A Service Architecture for Scalable Distributed Audio

Introduction

Over the years we have become accustomed to listening to music and general audio from an increasing variety of sources. From only hearing music in concert halls, we can now hear it from TVs and radios, piped throughout shopping malls and elevators, and blaring out from spruikers at individual shops. In addition to that, more and more people are carrying their own portable audio sources, culminating in the current generation of iPods which can store 10,000 music files. The variety of audio sources and possible audio sinks can only be expected to increase with more and more devices being able to generate and consume audio. In addition, we can expect that sources and sinks will become more volatile, with consumers moving within range and out of range of a multiplicity of sources.

Most architectures for home audio-visual systems such as the Java Media Framework or Microsoft Direct Show are based on a local model, where all generators (e.g. TV tuner card) and consumers (e.g soundcard) are all on the same machine. Even though JMF supports remote audio by means of HTTP and RTP, it hides these under a local programming model.
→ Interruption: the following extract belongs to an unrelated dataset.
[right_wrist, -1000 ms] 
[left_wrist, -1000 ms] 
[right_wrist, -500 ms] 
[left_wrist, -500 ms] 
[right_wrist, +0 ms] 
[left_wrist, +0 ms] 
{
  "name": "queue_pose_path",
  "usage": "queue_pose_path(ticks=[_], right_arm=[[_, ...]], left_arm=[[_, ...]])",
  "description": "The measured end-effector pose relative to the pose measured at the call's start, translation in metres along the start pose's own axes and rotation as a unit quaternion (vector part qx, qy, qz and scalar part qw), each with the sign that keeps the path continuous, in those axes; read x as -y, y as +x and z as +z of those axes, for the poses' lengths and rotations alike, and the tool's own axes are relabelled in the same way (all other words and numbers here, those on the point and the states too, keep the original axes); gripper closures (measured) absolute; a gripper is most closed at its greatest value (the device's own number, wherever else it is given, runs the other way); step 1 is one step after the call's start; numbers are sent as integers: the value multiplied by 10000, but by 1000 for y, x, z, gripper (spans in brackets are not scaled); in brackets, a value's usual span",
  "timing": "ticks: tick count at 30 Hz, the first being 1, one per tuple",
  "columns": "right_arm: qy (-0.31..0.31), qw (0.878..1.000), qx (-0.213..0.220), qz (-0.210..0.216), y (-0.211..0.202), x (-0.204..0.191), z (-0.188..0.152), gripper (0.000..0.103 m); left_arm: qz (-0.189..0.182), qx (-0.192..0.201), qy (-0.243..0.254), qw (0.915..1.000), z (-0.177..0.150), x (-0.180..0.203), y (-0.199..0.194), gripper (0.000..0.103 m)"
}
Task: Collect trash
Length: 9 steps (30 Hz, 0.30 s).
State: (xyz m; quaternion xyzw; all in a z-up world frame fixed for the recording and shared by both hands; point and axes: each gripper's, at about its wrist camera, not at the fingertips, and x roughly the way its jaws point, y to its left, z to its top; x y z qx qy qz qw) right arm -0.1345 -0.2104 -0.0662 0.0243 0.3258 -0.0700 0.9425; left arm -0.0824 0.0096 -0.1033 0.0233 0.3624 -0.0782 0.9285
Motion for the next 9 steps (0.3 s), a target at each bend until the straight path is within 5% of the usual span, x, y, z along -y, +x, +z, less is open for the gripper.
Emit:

Network architectures are either based on existing middleware such as C++, often extending it in some way, or build their own middleware structure oriented towards a particular view of A/V. In the first class are systems such as Multimedia System Services and ... In the second category are systems such as Network-integrated Multimedia Middleware (NMM). There is work on distributed A/V systems using Java such as HAVi but this is quite specific to the firewire networking protocol.

This paper is oriented towards providing a large-scale service-based architecture where the emphasis is on service advertisement and discovery, simplified as much as possible, with recovery under failure as services disappear. The framework acts at an abstract level of service description but implementation levels maintain the capability of accomodating many transport protocols, of handling multiple presentation formats, being able to manage issues such quality of service and even being able to use multiple middleware systems.

The system uses Jini for service management. This is a middleware system built on Java that is able to fully exploit Java networking capabilities and object mobility.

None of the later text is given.